* What is required: Copy out all lines of the records in which the word "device" appears.

* Exercise data:

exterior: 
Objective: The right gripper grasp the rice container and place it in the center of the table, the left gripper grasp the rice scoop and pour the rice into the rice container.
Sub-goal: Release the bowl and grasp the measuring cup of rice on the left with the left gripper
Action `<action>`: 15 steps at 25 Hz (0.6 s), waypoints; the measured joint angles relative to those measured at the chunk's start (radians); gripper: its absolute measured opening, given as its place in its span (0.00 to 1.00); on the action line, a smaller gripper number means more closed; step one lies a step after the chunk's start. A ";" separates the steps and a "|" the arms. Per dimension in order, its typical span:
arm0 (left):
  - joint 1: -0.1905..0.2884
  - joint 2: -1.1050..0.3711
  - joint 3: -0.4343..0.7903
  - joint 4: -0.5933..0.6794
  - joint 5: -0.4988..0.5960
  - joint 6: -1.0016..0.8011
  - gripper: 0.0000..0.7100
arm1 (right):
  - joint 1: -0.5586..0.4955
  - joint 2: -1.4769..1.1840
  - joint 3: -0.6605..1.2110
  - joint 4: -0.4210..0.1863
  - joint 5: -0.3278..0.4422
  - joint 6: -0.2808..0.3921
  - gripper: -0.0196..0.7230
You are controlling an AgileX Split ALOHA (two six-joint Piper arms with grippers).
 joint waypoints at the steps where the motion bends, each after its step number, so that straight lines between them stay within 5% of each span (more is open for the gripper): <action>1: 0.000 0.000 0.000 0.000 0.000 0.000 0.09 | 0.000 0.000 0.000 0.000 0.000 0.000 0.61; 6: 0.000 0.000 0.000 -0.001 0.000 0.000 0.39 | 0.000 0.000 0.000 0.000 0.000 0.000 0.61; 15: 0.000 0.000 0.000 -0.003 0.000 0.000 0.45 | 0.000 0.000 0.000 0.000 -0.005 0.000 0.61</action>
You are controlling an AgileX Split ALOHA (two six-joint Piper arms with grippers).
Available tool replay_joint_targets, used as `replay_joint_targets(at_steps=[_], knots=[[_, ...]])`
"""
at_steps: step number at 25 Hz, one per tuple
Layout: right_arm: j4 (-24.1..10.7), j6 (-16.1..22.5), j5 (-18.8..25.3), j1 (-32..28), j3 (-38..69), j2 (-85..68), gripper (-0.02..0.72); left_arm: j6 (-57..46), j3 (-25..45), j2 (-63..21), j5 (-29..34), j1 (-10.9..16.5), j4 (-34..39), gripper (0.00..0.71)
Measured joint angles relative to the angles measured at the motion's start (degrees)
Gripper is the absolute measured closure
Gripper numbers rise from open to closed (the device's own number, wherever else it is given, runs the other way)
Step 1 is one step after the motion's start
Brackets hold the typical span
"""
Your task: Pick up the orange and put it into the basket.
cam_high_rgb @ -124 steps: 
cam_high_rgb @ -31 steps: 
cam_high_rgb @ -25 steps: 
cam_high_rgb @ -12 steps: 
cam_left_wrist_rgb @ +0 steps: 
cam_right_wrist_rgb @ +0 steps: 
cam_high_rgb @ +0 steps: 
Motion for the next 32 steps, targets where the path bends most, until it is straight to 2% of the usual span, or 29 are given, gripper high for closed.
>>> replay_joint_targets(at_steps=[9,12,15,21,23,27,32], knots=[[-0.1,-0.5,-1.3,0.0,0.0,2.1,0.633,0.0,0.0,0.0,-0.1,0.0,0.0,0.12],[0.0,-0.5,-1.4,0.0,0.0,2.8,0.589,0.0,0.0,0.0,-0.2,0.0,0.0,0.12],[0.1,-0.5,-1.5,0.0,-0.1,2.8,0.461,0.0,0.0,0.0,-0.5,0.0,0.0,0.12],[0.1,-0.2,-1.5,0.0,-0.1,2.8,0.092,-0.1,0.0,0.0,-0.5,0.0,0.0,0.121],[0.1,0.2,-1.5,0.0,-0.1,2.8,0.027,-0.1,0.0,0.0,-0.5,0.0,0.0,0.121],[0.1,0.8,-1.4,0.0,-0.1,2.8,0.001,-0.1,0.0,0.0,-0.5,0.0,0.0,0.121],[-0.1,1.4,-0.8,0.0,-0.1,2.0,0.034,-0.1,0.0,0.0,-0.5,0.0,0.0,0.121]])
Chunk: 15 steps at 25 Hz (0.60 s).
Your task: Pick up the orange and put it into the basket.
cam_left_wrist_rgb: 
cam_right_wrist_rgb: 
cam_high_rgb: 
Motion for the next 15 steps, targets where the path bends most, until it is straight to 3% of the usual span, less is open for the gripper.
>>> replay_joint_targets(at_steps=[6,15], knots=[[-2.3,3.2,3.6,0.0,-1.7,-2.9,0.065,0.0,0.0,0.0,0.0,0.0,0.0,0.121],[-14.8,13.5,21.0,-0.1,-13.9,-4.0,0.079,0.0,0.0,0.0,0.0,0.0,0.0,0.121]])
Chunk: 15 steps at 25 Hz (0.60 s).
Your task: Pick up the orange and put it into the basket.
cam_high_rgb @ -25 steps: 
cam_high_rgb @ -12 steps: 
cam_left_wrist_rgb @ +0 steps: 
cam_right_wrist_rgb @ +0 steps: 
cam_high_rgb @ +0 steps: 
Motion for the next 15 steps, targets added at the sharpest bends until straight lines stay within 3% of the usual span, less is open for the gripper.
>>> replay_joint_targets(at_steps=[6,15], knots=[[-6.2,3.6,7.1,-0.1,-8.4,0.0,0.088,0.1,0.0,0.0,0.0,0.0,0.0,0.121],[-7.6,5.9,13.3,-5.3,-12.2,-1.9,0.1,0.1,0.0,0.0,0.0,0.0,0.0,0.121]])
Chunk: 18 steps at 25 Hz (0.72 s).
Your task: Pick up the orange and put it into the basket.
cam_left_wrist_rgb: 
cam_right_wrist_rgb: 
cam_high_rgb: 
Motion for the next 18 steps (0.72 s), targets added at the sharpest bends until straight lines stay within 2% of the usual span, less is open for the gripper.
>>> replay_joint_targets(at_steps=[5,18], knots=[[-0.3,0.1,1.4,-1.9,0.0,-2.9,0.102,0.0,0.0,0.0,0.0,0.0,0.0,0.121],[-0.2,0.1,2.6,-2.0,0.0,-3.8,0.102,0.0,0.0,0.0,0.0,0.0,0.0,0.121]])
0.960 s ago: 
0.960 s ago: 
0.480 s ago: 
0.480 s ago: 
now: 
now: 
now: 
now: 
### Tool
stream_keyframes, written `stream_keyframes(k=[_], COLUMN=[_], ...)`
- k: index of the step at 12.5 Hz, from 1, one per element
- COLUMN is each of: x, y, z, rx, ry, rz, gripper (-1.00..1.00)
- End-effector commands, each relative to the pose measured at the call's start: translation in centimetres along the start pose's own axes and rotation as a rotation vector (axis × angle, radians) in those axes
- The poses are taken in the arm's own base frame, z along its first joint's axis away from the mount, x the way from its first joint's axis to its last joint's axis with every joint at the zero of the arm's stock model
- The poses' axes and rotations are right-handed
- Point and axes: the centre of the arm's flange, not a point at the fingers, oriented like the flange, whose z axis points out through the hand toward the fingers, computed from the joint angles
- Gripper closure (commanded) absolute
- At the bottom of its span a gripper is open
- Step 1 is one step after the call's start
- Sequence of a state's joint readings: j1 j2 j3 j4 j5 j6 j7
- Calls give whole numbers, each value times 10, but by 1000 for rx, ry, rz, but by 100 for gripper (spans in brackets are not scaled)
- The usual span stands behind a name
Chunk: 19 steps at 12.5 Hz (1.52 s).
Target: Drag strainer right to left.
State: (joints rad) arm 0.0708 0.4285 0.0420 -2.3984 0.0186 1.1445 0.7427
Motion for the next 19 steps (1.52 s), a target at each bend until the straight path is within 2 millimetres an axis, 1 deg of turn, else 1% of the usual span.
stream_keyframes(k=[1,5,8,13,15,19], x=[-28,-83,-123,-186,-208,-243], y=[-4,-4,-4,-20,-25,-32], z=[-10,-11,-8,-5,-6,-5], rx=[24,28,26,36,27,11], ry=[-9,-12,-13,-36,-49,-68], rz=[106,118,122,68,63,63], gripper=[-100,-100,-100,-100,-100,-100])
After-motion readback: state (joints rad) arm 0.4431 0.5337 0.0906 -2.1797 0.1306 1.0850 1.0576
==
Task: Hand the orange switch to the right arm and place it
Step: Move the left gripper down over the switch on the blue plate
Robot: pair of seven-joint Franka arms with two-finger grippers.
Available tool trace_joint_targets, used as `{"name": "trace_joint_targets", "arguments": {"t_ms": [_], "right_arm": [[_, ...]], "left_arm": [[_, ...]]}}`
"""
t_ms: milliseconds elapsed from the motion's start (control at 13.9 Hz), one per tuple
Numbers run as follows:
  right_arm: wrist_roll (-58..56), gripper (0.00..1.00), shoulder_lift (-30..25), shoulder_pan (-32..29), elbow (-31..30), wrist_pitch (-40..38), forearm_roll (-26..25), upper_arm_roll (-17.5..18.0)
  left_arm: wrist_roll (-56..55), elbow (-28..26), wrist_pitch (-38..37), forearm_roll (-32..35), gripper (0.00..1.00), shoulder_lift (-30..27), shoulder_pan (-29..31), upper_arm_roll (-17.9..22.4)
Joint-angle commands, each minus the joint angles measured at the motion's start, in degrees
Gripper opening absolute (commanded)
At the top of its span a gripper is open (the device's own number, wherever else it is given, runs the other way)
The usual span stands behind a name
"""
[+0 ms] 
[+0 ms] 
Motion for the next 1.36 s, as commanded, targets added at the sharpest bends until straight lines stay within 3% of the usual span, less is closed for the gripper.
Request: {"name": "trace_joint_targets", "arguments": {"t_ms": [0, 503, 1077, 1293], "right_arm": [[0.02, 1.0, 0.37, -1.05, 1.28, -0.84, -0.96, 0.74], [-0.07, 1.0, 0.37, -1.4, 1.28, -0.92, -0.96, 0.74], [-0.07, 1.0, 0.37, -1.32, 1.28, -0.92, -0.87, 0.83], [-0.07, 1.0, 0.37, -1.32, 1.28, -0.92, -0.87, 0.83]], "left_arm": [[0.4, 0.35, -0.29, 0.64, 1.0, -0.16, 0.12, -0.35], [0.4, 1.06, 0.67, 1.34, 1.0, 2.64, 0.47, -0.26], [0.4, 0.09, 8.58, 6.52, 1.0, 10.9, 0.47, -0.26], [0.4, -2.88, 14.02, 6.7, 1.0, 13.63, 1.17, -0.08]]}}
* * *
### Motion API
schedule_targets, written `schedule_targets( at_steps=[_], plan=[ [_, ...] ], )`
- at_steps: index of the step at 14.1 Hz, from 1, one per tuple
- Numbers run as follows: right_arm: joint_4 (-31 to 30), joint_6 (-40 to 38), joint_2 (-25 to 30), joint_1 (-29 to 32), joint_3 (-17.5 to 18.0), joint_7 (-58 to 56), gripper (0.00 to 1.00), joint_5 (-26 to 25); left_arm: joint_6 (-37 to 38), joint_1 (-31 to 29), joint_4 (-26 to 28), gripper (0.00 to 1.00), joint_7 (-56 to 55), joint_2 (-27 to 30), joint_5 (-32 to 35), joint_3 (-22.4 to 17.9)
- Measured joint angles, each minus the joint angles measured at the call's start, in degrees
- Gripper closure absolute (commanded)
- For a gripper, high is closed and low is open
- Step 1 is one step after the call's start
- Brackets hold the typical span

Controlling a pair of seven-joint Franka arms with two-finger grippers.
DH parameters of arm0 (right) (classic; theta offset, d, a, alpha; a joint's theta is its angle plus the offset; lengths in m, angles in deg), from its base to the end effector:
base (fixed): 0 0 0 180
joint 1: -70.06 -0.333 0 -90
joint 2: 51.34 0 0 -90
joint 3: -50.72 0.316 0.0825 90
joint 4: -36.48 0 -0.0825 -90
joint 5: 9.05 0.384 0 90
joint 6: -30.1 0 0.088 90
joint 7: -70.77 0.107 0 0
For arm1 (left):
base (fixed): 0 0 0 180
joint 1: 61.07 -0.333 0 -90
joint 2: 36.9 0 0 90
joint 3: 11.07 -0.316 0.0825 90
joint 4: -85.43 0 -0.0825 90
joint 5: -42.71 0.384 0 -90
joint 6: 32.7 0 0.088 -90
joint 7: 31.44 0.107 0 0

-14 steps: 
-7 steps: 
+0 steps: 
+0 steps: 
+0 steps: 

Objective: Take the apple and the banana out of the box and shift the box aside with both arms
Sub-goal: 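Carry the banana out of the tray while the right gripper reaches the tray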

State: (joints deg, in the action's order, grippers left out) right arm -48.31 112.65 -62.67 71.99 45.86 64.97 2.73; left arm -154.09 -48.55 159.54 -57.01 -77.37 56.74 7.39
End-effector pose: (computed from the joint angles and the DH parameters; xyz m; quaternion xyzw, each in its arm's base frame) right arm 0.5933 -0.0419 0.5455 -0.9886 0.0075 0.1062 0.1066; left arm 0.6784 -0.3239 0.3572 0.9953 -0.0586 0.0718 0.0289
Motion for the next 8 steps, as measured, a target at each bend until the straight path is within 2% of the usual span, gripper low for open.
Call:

* Answer area:
Gripper numbers rise from open to closed (the device's own number, wherever else it is given, runs the other way)
At the top of its span a gripper is open (the device's own number, wherever else it is given, runs the other way)

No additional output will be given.